All of the records are to be copied out exactly, with nothing left out.

(Records from a dataset)
%%

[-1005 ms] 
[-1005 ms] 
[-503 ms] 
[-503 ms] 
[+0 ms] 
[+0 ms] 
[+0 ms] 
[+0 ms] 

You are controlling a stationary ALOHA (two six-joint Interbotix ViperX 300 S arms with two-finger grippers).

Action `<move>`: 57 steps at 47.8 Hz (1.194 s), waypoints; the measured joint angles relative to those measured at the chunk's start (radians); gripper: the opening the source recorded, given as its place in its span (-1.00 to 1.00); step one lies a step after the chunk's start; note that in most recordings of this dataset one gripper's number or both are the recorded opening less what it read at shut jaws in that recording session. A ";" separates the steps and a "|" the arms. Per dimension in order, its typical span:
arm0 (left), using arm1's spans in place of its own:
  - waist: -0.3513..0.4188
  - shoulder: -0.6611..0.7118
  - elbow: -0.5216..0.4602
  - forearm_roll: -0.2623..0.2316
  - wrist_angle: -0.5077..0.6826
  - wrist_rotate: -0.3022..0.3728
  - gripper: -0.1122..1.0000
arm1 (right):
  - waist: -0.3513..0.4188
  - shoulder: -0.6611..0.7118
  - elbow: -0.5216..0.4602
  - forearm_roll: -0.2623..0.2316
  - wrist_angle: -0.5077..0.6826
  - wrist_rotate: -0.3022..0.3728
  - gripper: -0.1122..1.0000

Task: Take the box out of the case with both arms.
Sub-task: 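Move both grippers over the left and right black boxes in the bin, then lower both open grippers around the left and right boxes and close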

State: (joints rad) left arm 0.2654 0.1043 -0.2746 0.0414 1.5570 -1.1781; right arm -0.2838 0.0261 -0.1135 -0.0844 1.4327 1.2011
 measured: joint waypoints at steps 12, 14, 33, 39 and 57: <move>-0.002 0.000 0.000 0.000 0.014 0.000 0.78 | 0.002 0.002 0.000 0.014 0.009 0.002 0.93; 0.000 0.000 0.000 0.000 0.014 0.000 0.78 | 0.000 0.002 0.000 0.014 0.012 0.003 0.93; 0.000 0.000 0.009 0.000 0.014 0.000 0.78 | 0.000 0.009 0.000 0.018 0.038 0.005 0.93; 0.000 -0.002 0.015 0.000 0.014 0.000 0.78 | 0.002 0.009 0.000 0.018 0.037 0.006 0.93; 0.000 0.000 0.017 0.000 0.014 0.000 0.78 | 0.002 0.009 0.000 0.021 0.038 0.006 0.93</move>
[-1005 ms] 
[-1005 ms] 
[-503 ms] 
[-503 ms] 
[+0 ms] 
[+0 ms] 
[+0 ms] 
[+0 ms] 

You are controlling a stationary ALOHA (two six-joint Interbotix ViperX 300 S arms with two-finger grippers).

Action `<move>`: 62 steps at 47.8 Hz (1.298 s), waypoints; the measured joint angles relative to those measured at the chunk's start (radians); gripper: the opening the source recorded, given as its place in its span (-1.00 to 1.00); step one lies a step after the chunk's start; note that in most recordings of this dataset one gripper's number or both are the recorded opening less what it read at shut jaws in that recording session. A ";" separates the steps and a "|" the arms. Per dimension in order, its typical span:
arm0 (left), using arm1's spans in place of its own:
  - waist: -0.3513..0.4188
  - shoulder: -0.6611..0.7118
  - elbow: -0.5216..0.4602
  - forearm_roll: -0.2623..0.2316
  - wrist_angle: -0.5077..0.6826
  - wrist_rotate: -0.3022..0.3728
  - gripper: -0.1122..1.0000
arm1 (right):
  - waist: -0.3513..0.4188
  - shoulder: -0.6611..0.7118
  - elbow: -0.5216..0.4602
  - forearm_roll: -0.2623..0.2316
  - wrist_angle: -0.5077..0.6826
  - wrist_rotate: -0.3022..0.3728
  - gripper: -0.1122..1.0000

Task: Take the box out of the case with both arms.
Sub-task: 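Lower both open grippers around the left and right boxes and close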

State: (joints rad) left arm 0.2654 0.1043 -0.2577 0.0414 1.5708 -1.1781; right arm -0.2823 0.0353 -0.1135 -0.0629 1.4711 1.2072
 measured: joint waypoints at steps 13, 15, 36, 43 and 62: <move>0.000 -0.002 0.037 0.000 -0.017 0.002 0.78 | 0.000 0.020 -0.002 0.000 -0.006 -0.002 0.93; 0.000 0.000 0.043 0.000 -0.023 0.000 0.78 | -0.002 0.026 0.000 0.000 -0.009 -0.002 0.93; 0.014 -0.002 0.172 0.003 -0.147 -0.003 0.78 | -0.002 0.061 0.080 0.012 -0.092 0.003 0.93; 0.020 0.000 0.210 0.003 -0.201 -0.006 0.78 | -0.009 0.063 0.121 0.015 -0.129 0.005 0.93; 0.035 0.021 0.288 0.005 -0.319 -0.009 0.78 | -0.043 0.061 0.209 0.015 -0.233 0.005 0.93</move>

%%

ANSWER TO THE PROBLEM:
[-1005 ms] 
[-1005 ms] 
[-503 ms] 
[-503 ms] 
[+0 ms] 
[+0 ms] 
[+0 ms] 
[+0 ms] 

You are controlling a stationary ALOHA (two six-joint Interbotix ViperX 300 S arms with two-finger grippers).

Action `<move>`: 57 steps at 47.8 Hz (1.194 s), waypoints; the measured joint angles relative to those measured at the chunk's start (radians); gripper: the opening the source recorded, given as its place in its span (-1.00 to 1.00); step one lies a step after the chunk's start; note that in most recordings of this dataset one gripper's number or both are the recorded opening less what it read at shut jaws in that recording session. A ";" separates the steps and a "|" the arms. Per dimension in order, its typical span:
arm0 (left), using arm1's spans in place of its own:
  - waist: -0.3513..0.4188
  - shoulder: -0.6611..0.7118
  - elbow: -0.5216..0.4602
  - forearm_roll: -0.2623..0.2316
  - wrist_angle: -0.5077..0.6826
  - wrist_rotate: -0.3022..0.3728
  - gripper: -0.1122..1.0000
arm1 (right):
  - waist: -0.3513..0.4188
  - shoulder: -0.6611..0.7118
  - elbow: -0.5216..0.4602
  - forearm_roll: -0.2623..0.2316
  - wrist_angle: -0.5077..0.6826
  - wrist_rotate: -0.3022..0.3728
  - gripper: -0.1122..1.0000

Task: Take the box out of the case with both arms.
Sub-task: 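Move both grippers over the left and right black boxes in the bin, then lower both open grippers around the left and right boxes and close
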
State: (joints rad) left arm 0.2654 0.1043 -0.2746 0.0414 1.5570 -1.1781; right arm -0.2838 0.0261 -0.1135 -0.0844 1.4327 1.2011
 measured: joint waypoints at steps 12, 14, 33, 39 and 57: <move>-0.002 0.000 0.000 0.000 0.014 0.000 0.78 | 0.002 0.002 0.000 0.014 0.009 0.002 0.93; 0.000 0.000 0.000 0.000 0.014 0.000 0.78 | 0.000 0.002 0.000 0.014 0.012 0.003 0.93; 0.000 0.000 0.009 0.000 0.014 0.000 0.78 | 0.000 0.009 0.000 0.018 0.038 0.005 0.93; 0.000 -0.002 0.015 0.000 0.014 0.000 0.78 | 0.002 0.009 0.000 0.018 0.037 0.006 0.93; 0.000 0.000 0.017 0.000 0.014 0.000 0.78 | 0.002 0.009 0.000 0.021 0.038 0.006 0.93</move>
[-1005 ms] 
[-1005 ms] 
[-503 ms] 
[-503 ms] 
[+0 ms] 
[+0 ms] 
[+0 ms] 
[+0 ms] 

You are controlling a stationary ALOHA (two six-joint Interbotix ViperX 300 S arms with two-finger grippers).

Action `<move>`: 62 steps at 47.8 Hz (1.298 s), waypoints; the measured joint angles relative to those measured at the chunk's start (radians); gripper: the opening the source recorded, given as its place in its span (-1.00 to 1.00); step one lies a step after the chunk's start; note that in most recordings of this dataset one gripper's number or both are the recorded opening less what it read at shut jaws in that recording session. A ";" separates the steps and a "|" the arms. Per dimension in order, its typical span:
arm0 (left), using arm1's spans in place of its own:
  - waist: -0.3513..0.4188
  - shoulder: -0.6611..0.7118
  - elbow: -0.5216..0.4602
  - forearm_roll: -0.2623..0.2316
  - wrist_angle: -0.5077..0.6826
  - wrist_rotate: -0.3022..0.3728
  - gripper: -0.1122..1.0000
arm1 (right):
  - waist: -0.3513..0.4188
  - shoulder: -0.6611..0.7118
  - elbow: -0.5216..0.4602
  - forearm_roll: -0.2623..0.2316
  - wrist_angle: -0.5077..0.6826
  - wrist_rotate: -0.3022..0.3728
  - gripper: -0.1122..1.0000

Task: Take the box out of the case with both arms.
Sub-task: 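Lower both open grippers around the left and right boxes and close
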
State: (joints rad) left arm 0.2654 0.1043 -0.2577 0.0414 1.5708 -1.1781; right arm -0.2823 0.0353 -0.1135 -0.0629 1.4711 1.2072
 measured: joint waypoints at steps 13, 15, 36, 43 and 62: <move>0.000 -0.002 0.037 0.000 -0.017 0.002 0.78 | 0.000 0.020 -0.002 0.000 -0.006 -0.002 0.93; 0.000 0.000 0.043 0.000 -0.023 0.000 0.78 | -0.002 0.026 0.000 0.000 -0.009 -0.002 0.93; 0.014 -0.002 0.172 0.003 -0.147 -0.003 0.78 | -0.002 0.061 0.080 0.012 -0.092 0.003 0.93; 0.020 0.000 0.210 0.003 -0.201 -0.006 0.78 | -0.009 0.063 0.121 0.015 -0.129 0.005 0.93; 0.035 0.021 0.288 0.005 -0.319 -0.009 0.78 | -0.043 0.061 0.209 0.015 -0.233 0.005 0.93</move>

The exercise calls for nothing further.